Becky's name comes from the maid in the novel, who was treated as a slave by the headmistress.

==Deague==
===Ralph Werec===

Ralph Werec (ラルフ·ウィーレック, Rarufu Wirekku) was a dutiful soldier, the star student of Grabera Academy and the youngest person ever to pilot a Gloire Strain. Sara last saw him promising on his parents' grave not to let the family down. Six years later, he reappears in disguise with a scar on his face, having done just that and joined the Deague. He even coldly destroys Sara's home, friends and Mimic. Sara is driven by the mystery of why he has done so, and promises to face him again. Ralph's true motivation is partially out of compassion and partially from insanity.
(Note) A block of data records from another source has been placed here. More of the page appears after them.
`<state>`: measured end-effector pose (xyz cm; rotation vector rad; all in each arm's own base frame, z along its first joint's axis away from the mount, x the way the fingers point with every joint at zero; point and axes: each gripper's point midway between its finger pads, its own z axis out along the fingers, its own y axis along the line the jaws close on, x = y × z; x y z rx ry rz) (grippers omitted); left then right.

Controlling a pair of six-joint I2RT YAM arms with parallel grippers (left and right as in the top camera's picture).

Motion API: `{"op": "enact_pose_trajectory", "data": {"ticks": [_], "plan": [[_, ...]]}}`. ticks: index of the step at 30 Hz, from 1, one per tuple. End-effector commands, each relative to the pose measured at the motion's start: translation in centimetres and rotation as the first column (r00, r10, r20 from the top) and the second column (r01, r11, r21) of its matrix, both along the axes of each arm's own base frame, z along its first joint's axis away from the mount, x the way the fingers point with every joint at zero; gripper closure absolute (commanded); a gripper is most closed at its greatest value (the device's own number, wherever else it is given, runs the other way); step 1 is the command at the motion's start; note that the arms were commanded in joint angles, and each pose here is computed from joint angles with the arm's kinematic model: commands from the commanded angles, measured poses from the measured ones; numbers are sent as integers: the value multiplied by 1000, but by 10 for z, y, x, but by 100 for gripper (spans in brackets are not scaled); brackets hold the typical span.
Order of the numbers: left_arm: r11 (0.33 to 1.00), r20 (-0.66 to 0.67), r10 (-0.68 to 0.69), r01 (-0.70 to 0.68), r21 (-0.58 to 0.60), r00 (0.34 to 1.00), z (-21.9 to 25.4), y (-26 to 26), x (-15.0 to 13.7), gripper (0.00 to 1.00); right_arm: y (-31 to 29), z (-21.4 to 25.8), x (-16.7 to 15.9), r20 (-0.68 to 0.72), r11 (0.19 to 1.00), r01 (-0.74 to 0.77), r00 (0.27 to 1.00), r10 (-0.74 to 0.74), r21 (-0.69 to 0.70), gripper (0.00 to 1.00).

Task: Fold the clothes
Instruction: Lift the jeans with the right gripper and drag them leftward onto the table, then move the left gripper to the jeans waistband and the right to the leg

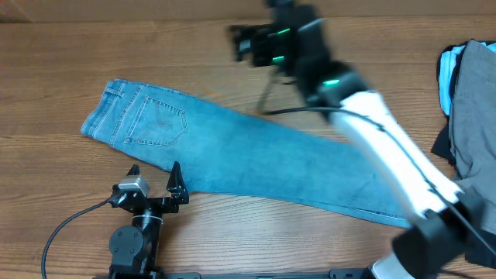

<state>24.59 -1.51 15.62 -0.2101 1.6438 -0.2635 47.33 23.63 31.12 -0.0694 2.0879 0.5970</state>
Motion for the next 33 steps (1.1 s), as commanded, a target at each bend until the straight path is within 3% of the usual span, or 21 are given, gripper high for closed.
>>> {"op": "enact_pose_trajectory", "data": {"ticks": [1, 4, 9, 14, 20, 25, 29, 33], "plan": [[1000, 10, 16, -16, 20, 1000, 1, 4, 0, 0, -59, 5, -9, -82, 997, 77, 993, -79, -28, 0], [1000, 10, 16, -16, 20, 1000, 1, 4, 0, 0, -103, -35, -24, -264, 985, 140, 951, -163, -103, 0], [1000, 10, 16, -16, 20, 1000, 1, 4, 0, 0, -145, -67, -36, -398, 966, 202, 882, -251, -162, 0], [1000, 12, 17, -18, 20, 1000, 2, 4, 0, 0, -157, -69, -31, -402, 960, 228, 874, -275, -162, 0], [1000, 107, 13, -11, -20, 994, 25, 2, 0, 0, -155, -66, -27, -381, 961, 232, 883, -273, -151, 0], [995, 130, 95, -92, -28, 987, 31, 17, 0, 0, -155, -68, -29, -391, 961, 230, 879, -273, -155, 0], [999, 160, -42, 45, -14, 986, 38, -7, -1, 0, -155, -67, -27, -385, 961, 231, 882, -273, -152, 0], [995, 233, -103, 96, 41, 967, 58, -17, -5, 0, -154, -69, -25, -387, 961, 230, 881, -272, -153, 0]]}}
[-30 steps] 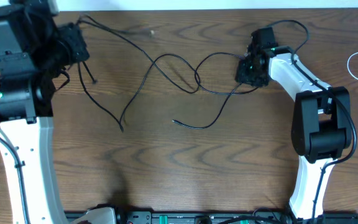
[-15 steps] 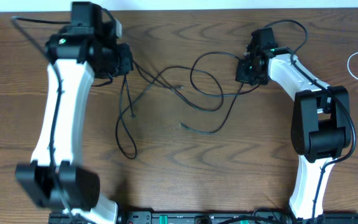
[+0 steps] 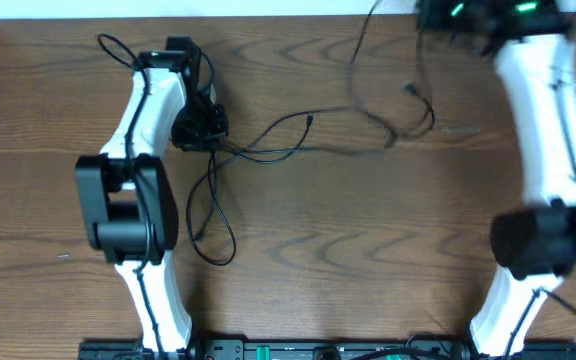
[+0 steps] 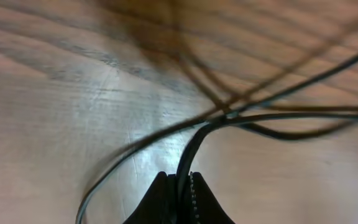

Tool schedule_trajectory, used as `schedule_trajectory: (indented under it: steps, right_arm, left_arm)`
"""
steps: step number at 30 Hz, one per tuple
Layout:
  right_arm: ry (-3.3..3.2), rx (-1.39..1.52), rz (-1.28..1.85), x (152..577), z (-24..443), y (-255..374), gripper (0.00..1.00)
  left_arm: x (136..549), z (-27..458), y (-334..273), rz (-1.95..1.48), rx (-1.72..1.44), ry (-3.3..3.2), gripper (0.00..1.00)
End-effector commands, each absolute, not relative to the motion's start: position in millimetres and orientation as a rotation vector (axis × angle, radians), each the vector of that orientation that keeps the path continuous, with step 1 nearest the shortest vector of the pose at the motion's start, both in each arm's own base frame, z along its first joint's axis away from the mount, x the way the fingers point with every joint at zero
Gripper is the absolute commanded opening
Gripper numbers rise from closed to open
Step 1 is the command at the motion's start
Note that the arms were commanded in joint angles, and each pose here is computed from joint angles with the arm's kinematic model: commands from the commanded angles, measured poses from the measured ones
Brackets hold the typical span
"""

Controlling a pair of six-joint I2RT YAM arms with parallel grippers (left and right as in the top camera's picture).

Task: Untangle cables

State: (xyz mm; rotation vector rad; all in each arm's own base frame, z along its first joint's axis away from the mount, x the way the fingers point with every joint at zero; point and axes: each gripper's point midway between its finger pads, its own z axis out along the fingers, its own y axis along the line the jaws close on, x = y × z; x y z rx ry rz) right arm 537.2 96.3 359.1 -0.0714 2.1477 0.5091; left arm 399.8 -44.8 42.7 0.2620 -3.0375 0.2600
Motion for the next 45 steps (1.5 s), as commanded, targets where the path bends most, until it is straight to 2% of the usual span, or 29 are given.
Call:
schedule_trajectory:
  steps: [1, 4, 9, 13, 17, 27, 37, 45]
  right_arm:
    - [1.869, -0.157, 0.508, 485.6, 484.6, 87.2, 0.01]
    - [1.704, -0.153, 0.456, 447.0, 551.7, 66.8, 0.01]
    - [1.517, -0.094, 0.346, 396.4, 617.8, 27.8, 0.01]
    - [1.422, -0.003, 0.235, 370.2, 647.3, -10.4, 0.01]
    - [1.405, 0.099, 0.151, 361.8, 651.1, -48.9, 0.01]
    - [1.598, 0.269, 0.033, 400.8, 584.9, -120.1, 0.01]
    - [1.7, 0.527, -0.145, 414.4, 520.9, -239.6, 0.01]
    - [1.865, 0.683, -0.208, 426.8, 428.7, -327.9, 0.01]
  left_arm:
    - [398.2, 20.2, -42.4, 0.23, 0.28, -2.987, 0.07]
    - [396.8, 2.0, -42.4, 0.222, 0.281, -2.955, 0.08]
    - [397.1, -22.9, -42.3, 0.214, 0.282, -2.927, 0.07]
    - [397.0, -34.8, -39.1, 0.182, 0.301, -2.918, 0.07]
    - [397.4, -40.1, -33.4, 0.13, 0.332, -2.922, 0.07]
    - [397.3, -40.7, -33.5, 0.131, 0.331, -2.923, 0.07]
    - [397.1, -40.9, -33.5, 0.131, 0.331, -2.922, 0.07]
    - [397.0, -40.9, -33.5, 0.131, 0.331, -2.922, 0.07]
Ralph Crewe in the novel was Sara's father, who died and his fortune disappeared; this led to Sara Crewe's ruin, as this Ralph's defection did to Sara Werec.

===Emily===

Emily (エミリィ, Emirī) Not to be confused with Sara's Emily. Ralph also has an Emily, although she is a real little girl rather than a doll or Mimic, and she does not assist Ralph in his Strain. She sees herself as Ralph's new little sister. She strongly resembles Sara's Emily, and she has strange blue markings on her face and hands. As a member of the alien race from which the E.M.L.Y. was developed, she is personally aware of everything that happens to the doll Emily and has developed an affection for Sara because of this.

Like the doll Emily, she is named for Sara's doll.

===Captain Vivian Medlock===

Captain Vivian Medlock (メドロック, Medorokku) is a purple-haired woman in high heels. She is Ralph Werec's immediate superior in the Deague, as well as his lover. She believes in complete annihilation of her enemies, no matter the cost. She first found Ralph when he surrendered to her ship and informed her of Emily's existence and location.

Mrs. Medlock is the person in charge of Misselthwaite Manor in The Secret Garden.

===Lieutenant Colonel Barrow===

Lieutenant Colonel Barrow is Captain Medlock's second in Command. Unlike Medlock, Barrow is highly suspicious of Ralph Werec, and believes that Werec is pursuing some hidden agenda. Barrow repeatedly voices his concerns about Ralph to Medlock, but his warnings are never heeded.